Reuben Elliot Gross (1914–1978) was a prominent American attorney who was a leader in the civil rights movement in the mid 20th century and in the Orthodox Jewish community. A founder of the National Jewish Commission on Law and Public Affairs (COLPA), Gross played a pivotal role in legal battles to ensure accommodation of Sabbath observance under U.S. law with the Jewish Telegraphic Agency writing that he "participated in all of the important legal battles establishing the rights of Orthodox Jews under American law for Sabbath observers".

== Biography ==
Gross was born in the Bronx, New York City in 1914 (the Bronx). During World War II he served in the U.S. Army in Germany, an experience that left him wounded in action and heightened his awareness of the vulnerabilities facing the Jewish people.

He operated a secret Haganah radio from his home in Staten Island prior to the establishment of the State of Israel and, following the establishment of the State of Israel, served in the Israeli Air Force. He was a graduate of the City College of New York and Harvard Law School.

In 1954, Gross became a national officer of the Orthodox Union, serving until his death. He was also chairman of the American Veterans of Israel.

In 1965, Gross became one of the cofounders of COLPA along with Dr. Marvin Schick and Rabbi Moshe Sherer.
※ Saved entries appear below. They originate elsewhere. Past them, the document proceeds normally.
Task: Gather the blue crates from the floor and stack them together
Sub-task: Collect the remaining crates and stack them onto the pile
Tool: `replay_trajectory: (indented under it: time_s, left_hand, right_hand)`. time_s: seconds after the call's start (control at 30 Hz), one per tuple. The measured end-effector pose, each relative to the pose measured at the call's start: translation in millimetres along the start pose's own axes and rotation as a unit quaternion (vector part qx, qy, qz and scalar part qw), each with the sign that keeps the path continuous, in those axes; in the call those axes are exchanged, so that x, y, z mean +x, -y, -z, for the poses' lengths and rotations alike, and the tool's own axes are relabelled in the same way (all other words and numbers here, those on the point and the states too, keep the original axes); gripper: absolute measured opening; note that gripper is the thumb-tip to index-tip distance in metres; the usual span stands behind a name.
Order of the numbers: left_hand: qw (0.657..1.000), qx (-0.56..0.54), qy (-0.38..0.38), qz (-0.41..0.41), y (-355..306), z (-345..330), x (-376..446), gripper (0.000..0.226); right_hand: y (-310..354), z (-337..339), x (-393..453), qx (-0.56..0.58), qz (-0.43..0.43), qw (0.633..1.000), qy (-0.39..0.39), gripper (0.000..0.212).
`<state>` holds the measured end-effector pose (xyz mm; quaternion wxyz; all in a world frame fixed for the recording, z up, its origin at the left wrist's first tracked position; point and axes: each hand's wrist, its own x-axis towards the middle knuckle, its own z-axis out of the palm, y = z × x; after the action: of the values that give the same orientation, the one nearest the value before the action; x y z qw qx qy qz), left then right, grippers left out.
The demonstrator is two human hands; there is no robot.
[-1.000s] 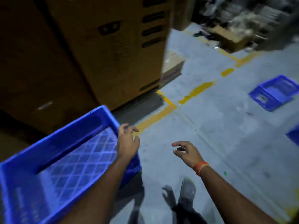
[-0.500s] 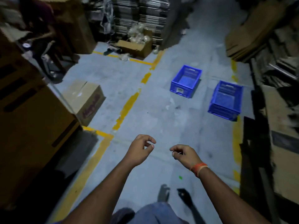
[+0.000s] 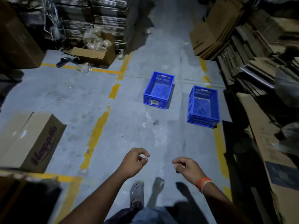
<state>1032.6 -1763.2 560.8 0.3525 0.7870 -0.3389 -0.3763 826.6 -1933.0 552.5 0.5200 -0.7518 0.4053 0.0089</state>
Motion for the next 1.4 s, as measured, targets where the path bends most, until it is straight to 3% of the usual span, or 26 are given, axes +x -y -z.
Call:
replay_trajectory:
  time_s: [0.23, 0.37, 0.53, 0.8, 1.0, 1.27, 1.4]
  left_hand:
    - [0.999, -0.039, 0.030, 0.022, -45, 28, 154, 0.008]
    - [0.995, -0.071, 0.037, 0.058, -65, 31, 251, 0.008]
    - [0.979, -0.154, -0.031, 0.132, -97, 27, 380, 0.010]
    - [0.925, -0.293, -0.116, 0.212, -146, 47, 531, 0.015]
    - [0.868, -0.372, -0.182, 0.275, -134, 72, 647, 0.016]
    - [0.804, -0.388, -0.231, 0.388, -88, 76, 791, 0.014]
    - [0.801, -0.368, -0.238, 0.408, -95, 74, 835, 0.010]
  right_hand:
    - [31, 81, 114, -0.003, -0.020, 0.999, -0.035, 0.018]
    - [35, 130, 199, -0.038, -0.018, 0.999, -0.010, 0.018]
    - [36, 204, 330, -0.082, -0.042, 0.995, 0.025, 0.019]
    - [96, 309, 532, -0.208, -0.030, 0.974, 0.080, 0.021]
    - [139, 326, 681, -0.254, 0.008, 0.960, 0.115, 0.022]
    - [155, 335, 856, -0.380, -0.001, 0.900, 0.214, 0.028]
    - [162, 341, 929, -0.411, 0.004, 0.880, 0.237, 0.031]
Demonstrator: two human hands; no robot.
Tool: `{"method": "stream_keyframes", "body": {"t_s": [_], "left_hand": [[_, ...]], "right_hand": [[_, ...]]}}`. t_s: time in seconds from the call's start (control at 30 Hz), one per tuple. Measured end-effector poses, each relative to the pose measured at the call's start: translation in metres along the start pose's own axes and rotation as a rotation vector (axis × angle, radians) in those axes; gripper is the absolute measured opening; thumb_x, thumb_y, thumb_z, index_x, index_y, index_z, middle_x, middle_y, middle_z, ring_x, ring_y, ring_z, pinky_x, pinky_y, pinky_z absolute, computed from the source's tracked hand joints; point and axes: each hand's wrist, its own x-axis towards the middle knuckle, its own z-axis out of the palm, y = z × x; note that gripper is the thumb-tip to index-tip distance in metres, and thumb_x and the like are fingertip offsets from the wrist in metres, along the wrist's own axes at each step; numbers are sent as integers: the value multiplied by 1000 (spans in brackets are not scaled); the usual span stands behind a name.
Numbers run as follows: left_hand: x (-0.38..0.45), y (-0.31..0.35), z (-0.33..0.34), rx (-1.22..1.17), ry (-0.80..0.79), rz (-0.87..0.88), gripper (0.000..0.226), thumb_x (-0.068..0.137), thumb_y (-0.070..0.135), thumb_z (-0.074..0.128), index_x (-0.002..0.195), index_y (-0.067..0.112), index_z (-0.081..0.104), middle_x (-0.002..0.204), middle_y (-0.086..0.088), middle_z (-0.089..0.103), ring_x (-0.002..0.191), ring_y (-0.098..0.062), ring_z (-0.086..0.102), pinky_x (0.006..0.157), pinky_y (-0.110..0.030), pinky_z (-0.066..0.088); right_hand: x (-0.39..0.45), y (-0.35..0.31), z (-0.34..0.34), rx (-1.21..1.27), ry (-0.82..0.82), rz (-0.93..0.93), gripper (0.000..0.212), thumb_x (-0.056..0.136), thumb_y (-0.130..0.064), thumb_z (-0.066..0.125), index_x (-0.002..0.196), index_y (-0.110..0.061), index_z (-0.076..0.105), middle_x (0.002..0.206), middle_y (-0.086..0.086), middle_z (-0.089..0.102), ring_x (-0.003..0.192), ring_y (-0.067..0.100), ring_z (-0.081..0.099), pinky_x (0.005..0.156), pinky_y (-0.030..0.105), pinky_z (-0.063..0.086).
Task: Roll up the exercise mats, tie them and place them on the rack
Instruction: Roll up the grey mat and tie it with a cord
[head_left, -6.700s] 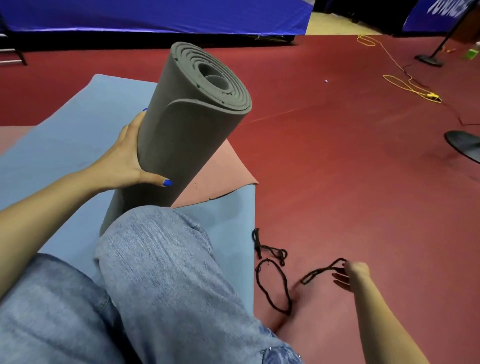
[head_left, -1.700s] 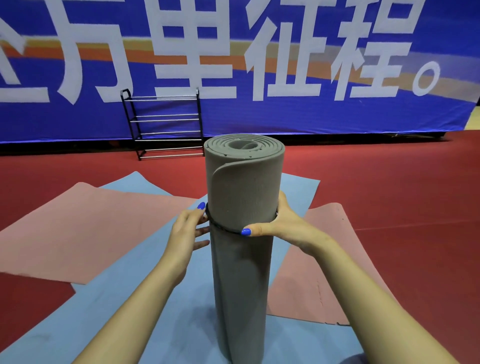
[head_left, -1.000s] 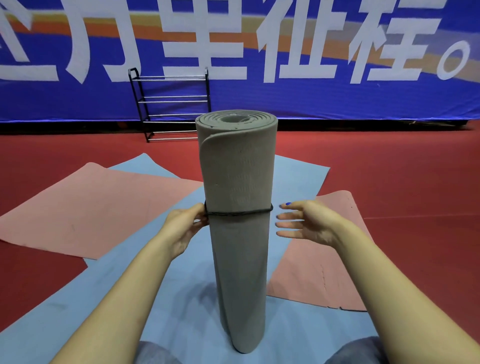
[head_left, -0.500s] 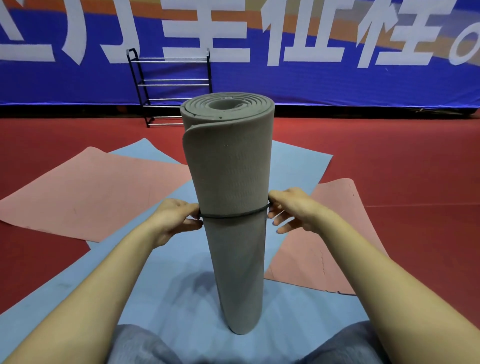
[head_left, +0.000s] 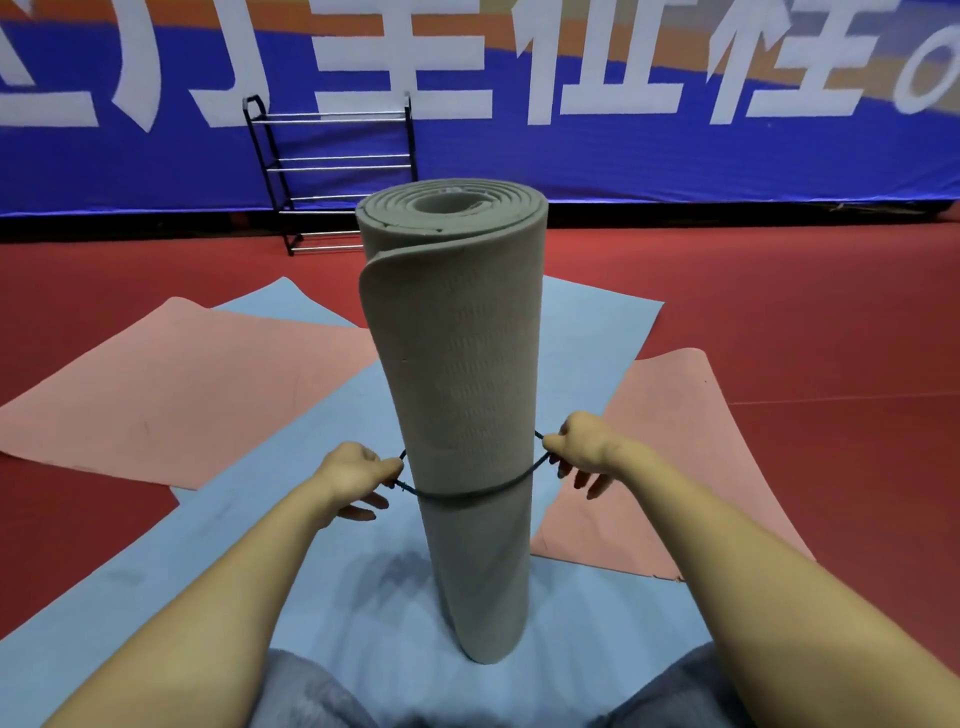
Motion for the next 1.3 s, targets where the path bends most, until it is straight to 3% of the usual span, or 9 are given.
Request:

The organization is a voluntary association of attorneys which represents the observant Jewish community on legal, legislative, and public-affairs matters.

On July 7, 1978, Gross passed away with his funeral held on July 10.

== Family ==
Gross' first wife, Miriam, died in 1950. He remarried in 1951 and his second wife, Blanche, survived him along with four sons and five daughters, along with 14 grandchildren.